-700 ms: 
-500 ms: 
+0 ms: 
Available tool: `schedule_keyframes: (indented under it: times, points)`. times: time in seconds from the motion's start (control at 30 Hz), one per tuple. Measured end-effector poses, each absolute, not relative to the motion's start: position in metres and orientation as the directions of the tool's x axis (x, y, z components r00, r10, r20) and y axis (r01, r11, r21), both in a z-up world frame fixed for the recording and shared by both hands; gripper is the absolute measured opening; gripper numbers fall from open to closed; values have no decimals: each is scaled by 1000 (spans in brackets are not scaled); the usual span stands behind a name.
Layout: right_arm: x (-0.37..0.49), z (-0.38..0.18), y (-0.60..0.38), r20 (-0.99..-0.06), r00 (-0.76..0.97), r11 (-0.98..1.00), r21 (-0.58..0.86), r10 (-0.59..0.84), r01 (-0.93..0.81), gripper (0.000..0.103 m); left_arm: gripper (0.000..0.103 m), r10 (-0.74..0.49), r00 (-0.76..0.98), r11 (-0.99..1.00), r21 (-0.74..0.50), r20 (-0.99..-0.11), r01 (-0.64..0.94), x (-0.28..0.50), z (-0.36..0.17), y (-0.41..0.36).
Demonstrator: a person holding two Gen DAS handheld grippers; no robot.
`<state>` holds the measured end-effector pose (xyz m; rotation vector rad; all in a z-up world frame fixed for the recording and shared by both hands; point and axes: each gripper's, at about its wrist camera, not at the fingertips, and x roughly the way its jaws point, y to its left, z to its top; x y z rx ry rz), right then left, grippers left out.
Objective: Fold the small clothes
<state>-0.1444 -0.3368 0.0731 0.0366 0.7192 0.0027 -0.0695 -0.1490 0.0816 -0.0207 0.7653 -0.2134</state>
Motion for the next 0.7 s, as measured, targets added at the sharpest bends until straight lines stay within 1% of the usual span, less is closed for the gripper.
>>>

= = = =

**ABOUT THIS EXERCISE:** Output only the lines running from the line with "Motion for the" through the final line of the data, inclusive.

**TASK RESULT:**
Motion for the next 0.7 s, as measured, targets added at the sharpest bends until straight lines stay within 1% of the usual span, less is closed for the gripper.
>>>

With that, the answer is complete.